La directive modifiée relative à la sûreté nucléaire renforce les dispositions de la directive de 2009:

en étendant les pouvoirs et l’autonomie des autorités nationales de sûreté qui supervisent les activités des exploitants nucléaires;

en fixant un objectif ambitieux de sûreté pour toute l’Union afin de prévenir les accidents et d’éviter les rejets radioactifs en dehors des installations nucléaires;

en instaurant un système européen d’examen par les pairs sur des questions spécifiques de sûreté, à réaliser tous les six ans par les États membres par l’intermédiaire de leurs autorités de sûreté, en faisant appel au groupe des régulateurs européens dans le domaine de la sûreté nucléaire (ENSREG) et en s’appuyant sur l’expertise technique de l’Association d’Europe occidentale des autorités de sûreté nucléaire (WENRA). Le premier examen thématique par des pairs se déroulera en 2017;

en renforçant la transparence sur les questions de sûreté nucléaire, par la garantie de l’accès du public à des informations sur les installations nucléaires, aussi bien en fonctionnement normal qu’en cas d’incident ou d’accident;

en effectuant, à l’échelon national, une évaluation initiale de la sûreté avant la construction d’une installation nucléaire ainsi qu’à intervalles périodiques, au moins tous les dix ans, afin de réévaluer la sûreté des installations et de repérer les améliorations pouvant encore être apportées à la sûreté; et

en améliorant la cohérence, au niveau national, de mesures de préparation des interventions d’urgence sur site;

en soulignant l’importance du facteur humain dans la promotion d’une culture effective de sûreté nucléaire par l’intermédiaire de systèmes de gestion, de l’éducation et de la formation et des dispositifs mis en place par les exploitants;

La directive modifiée tient compte des leçons tirées des tests de résistance nucléaire dans l’UE et se fonde sur diverses sources, tels que le groupe des régulateurs européens dans le domaine de la sûreté nucléaire (ENSREG), l’Association d’Europe occidentale des autorités de sûreté nucléaire (WENRA) et l’Agence internationale de l’énergie atomique (AIEA). Elle intègre également les contributions du Parlement européen et du Comité économique et social ainsi que des entreprises et de la société civile.
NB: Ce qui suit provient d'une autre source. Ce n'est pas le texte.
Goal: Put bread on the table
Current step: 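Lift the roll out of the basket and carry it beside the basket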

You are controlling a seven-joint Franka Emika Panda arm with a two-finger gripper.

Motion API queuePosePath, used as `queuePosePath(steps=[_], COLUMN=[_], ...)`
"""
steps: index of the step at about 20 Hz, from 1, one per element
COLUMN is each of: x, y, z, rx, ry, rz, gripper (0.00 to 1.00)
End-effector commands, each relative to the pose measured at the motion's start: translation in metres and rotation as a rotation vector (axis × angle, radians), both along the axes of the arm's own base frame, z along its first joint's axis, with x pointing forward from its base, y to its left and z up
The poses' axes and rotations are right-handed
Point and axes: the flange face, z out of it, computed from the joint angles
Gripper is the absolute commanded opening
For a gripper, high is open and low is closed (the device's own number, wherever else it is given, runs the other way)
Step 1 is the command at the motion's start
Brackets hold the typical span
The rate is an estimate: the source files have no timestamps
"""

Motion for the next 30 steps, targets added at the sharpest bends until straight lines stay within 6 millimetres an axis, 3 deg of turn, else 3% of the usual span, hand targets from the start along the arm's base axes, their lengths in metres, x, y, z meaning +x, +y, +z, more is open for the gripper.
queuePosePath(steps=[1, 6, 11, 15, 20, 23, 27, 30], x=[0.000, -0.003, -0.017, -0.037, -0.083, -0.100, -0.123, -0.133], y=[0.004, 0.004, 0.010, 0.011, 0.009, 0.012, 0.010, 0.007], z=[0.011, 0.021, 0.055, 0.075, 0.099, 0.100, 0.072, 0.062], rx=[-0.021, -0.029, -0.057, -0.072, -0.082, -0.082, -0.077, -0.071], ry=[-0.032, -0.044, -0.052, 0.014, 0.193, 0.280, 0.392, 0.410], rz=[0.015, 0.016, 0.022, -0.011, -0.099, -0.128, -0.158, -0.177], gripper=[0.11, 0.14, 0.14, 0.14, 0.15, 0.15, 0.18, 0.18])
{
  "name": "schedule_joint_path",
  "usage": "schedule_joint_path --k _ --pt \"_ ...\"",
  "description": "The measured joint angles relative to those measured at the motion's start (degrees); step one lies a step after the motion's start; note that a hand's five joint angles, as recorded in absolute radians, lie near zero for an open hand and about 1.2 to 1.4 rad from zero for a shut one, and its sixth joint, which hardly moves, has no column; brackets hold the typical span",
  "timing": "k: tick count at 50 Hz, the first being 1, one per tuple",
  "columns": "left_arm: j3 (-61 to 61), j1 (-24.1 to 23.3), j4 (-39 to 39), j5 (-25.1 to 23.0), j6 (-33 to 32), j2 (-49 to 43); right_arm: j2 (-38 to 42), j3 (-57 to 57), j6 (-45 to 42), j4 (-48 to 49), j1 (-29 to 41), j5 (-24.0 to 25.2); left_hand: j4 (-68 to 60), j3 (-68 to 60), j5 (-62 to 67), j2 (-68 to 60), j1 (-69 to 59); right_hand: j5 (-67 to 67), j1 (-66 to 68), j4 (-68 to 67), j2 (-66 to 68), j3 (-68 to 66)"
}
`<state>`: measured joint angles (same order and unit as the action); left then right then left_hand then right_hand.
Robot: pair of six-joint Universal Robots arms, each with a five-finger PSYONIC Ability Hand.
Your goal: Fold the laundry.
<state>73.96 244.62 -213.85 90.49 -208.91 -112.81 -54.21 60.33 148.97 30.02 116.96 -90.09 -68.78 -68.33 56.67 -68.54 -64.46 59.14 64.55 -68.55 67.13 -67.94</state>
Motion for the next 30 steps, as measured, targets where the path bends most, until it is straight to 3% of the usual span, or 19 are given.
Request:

Les États membres disposent d’un délai de trois ans pour transposer en droit national les dispositions de la directive.

Contexte

À la suite de l’accident de Fukushima Daiichi en 2011, les chefs d’État et de gouvernement ont invité la Commission à réexaminer le cadre législatif et réglementaire en vigueur dans le domaine de la sûreté des installations nucléaires et à proposer les éventuelles améliorations qui s’avèreraient nécessaires.

La directive de 2009 donnait pour la première fois à l’Europe un cadre commun de sûreté fondé sur le traité Euratom qui rendait juridiquement contraignant dans tous les États membres les principes internationaux de sûreté nucléaire.